Uploaded by LBNstudio on 9 Dec 2011
Family Law Channel: What can child support be used for? Judge Eugene Hyman
In family law and public policy, child support (or child maintenance) is an ongoing, periodic payment made by a parent for the financial benefit of a child following the end of a marriage or other relationship. Child maintenance is paid directly or indirectly by an obligor to an obligee for the care and support of children of a relationship that has been terminated, or in some cases never existed. Often the obligor is a non-custodial parent. The obligee is typically a custodial parent, a caregiver, a guardian, or the state.

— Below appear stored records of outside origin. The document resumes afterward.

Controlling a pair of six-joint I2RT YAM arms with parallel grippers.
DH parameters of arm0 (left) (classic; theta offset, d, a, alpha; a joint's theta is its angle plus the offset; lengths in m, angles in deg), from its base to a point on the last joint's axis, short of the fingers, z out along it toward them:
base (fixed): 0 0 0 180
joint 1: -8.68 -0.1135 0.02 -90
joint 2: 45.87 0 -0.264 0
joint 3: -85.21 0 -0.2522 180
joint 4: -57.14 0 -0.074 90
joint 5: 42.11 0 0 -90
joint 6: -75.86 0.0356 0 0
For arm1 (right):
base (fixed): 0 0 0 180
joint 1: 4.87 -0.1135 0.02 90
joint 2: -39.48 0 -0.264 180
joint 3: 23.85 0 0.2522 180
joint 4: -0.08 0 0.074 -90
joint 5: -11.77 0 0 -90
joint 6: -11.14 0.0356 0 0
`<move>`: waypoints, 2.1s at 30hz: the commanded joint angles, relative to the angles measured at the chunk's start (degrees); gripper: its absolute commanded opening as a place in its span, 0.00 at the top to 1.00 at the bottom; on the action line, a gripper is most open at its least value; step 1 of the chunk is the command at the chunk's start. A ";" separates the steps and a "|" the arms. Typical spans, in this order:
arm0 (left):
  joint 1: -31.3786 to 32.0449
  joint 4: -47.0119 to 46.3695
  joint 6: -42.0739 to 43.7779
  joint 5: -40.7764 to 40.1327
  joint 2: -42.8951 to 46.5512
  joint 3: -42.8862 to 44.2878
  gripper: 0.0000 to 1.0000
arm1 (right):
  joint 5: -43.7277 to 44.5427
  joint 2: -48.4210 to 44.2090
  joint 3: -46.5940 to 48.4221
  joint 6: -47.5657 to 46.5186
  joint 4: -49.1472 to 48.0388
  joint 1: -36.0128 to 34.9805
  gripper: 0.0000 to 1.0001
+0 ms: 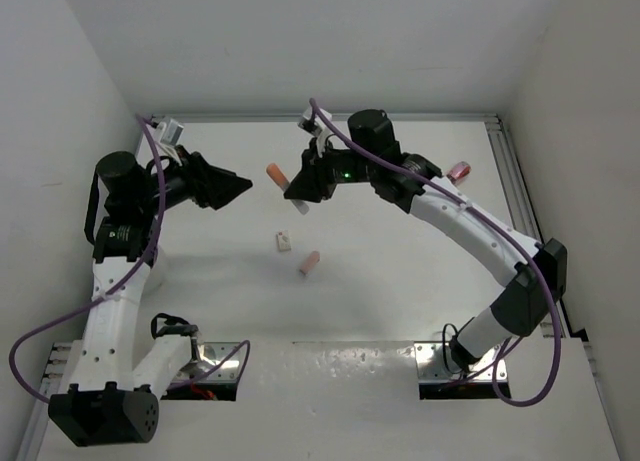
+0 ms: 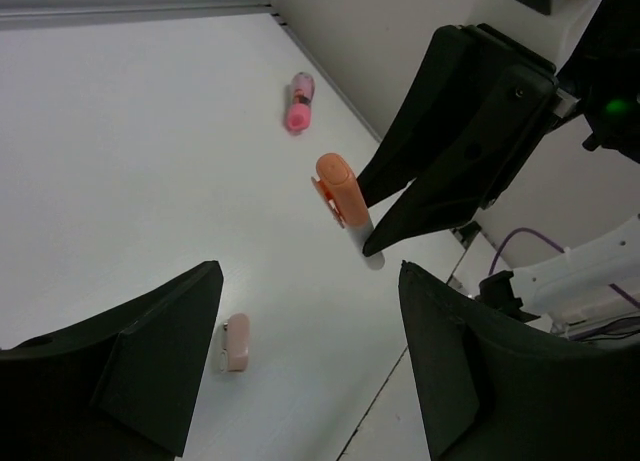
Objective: Sort the stationery into containers
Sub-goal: Pick up the stationery from the center of the board, then place the stationery in the storage box.
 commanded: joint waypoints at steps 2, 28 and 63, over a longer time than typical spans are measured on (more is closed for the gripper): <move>0.38 -6.62 -7.28 2.56 1.45 -1.70 0.23 | 2.55 0.57 4.12 -2.25 -0.13 -2.43 1.00; 1.00 -9.96 -12.21 2.30 1.54 -7.50 0.46 | 11.17 6.90 13.18 -5.85 0.31 -11.75 1.00; -4.10 37.94 53.52 -59.22 -11.39 8.95 1.00 | 7.39 -0.92 -0.44 -3.13 6.99 8.28 0.29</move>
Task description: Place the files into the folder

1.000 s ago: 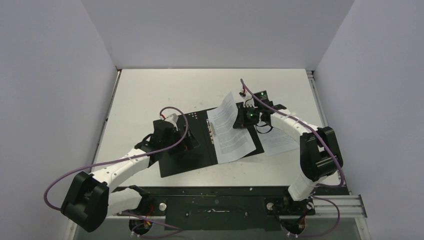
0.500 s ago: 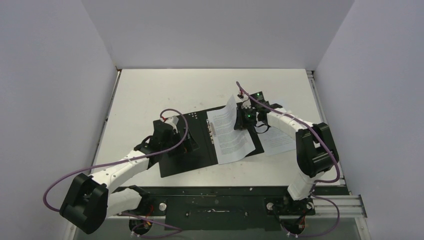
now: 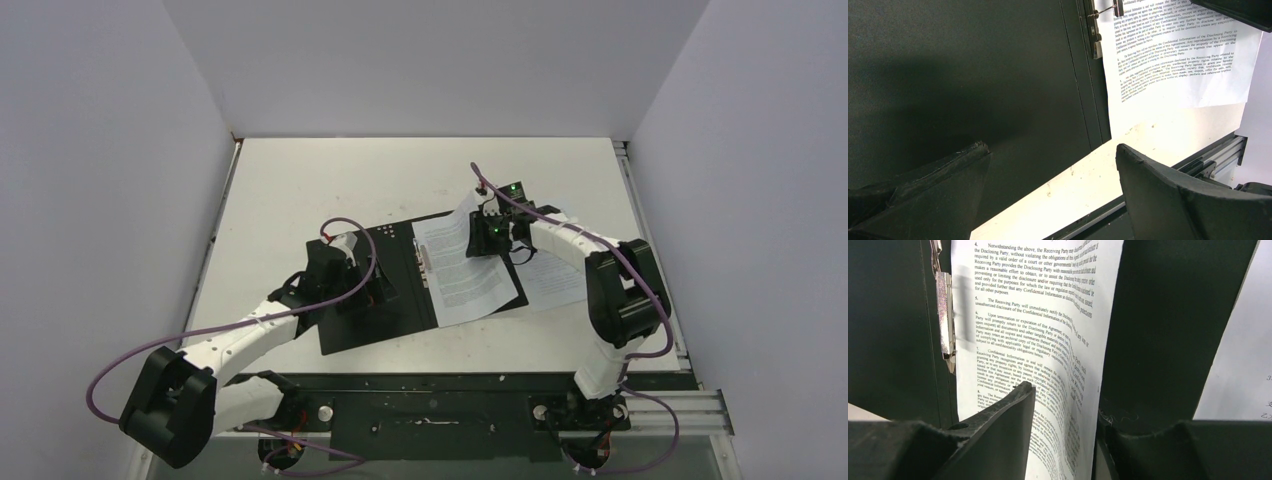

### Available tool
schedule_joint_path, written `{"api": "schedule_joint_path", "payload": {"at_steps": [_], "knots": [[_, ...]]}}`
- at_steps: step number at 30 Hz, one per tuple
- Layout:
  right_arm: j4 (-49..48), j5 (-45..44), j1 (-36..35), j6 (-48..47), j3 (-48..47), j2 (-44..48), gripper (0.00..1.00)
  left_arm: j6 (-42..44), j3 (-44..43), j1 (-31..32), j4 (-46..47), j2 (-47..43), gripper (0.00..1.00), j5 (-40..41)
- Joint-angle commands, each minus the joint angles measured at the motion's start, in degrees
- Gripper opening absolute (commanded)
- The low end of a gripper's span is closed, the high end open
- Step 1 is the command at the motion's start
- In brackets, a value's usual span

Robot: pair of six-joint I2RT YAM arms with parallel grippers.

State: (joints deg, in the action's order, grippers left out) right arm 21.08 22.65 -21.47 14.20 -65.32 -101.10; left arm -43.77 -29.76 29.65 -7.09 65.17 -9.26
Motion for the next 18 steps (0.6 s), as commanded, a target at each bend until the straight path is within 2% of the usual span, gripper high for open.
{"api": "schedule_joint_path", "payload": {"at_steps": [1,7,13,15,18], "knots": [[-2.96,-2.05,0.33,0.67,-1.53,0.44,0.38,0.93,-0.63,0.23,1.46,-0.49,0.97,-0.45],[-4.93,-2.44,2.43,2.14,0.18,1.05,0.38,0.97,-0.74,0.23,1.38,-0.17,0.97,-0.41],[-6.47,-1.41,3.35,2.99,1.07,1.13,0.19,0.9,-0.83,0.23,1.48,0.46,0.97,-0.47],[-6.84,-1.07,3.42,3.22,1.18,0.93,0.07,0.97,-0.9,0.23,1.53,0.66,0.97,-0.5],[-7.48,-0.95,3.4,3.78,1.08,0.82,0.05,0.95,-1.13,0.23,1.55,0.91,0.97,-0.49]]}}
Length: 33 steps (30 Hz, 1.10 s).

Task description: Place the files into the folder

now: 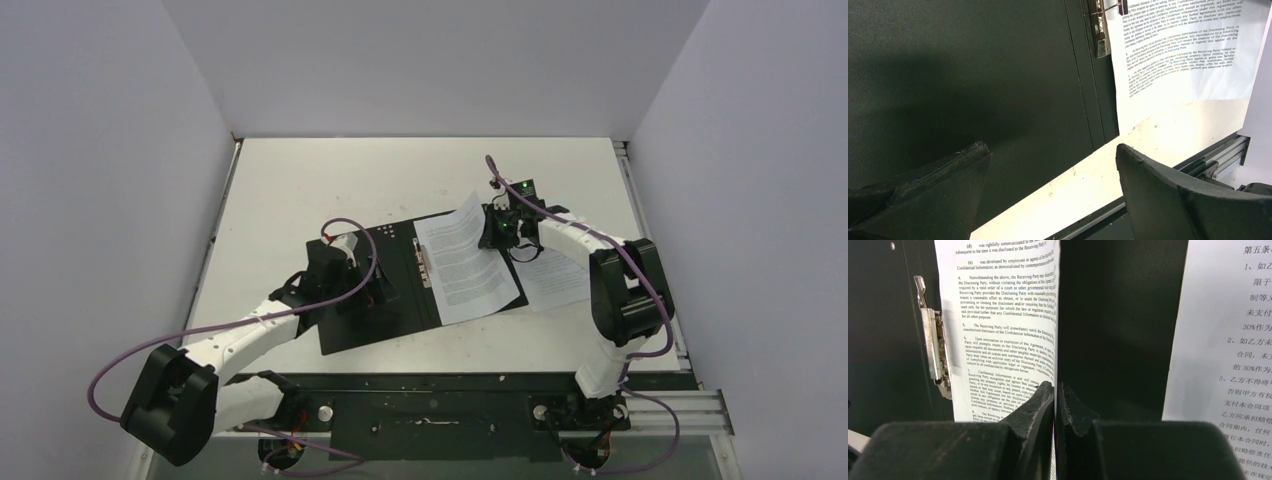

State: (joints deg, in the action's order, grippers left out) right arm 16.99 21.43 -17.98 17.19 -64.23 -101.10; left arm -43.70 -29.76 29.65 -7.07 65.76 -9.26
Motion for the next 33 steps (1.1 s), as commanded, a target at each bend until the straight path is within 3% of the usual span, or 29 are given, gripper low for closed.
{"api": "schedule_joint_path", "payload": {"at_steps": [1,23,26,29,33], "knots": [[-3.53,0.19,-0.09,0.94,-0.09,0.87,0.05,0.9,-1.17,0.23,1.53,0.34,0.97,-0.56],[-5.63,1.63,-0.15,2.61,-0.23,-0.03,0.07,0.99,-1.44,0.24,1.5,0.93,0.97,-0.59],[-5.35,1.3,-0.19,2.44,-0.41,0.14,0.24,0.98,-1.44,0.32,1.53,1.02,0.97,-0.68],[-5.37,1.04,-0.21,2.48,-0.45,0.31,0.48,0.96,-1.44,0.32,1.56,0.95,0.97,-0.66],[-5.17,0.02,-0.19,2.42,-0.38,0.59,0.61,0.98,-1.36,0.39,1.58,0.95,0.96,-0.63]]}}
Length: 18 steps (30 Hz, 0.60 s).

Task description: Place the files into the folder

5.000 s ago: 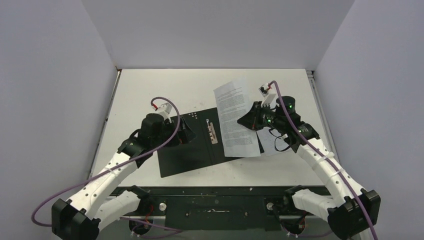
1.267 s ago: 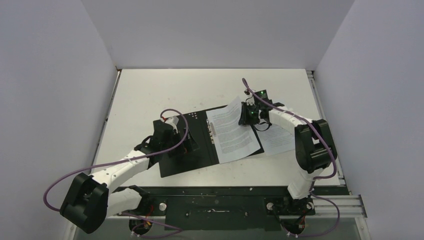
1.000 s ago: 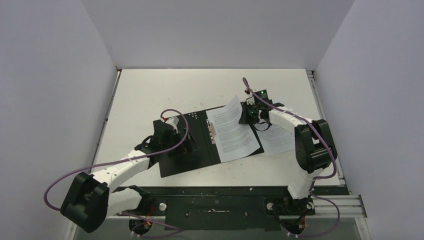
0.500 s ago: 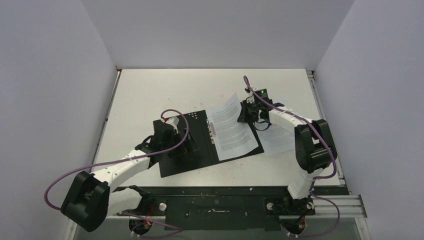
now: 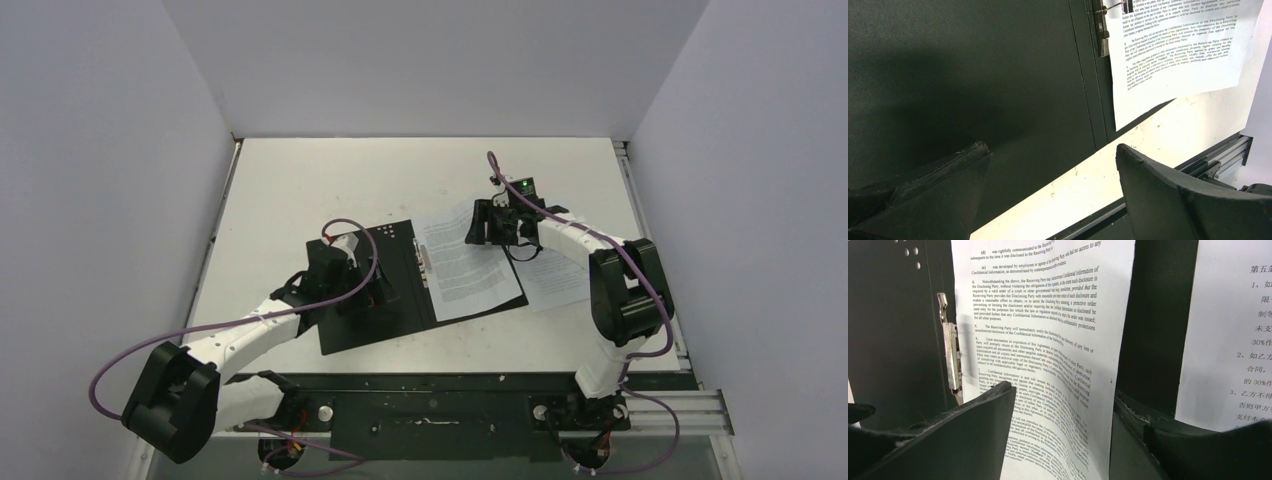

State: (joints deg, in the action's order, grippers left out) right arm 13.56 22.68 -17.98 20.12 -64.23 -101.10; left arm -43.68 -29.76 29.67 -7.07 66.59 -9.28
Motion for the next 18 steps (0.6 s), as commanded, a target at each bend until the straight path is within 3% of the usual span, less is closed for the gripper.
{"api": "schedule_joint_path", "payload": {"at_steps": [1,18], "knots": [[-1.52,-1.79,-0.17,-0.56,-0.47,0.73,0.63,0.89,-1.28,0.39,1.62,0.02,0.97,-0.59],[3.29,-19.57,-0.14,-1.93,-1.29,5.42,0.83,1.01,-1.77,0.39,0.7,-0.79,0.97,0.03]]}}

Depending on the jurisdiction, a custodial parent may pay child support to a non-custodial parent. Typically one has the same duty to pay child support irrespective of sex, so a mother is required to pay support to a father just as a father must pay a mother. Where there is joint custody, the child is considered to have two custodial parents and no non-custodial parents, and a custodial parent with a higher income (obligor) may be required to pay the other custodial parent (obligee).
Support monies collected are expected to be used for the child’s expenses, including food, shelter, clothing and educational needs. They are not meant to function as “spending money” for the child. Courts have held that it is acceptable for child support payments to be used to indirectly benefit the custodial parent. For example, child support monies may be used to heat the child’s residence, even if this means that other people also benefit from living in a heated home.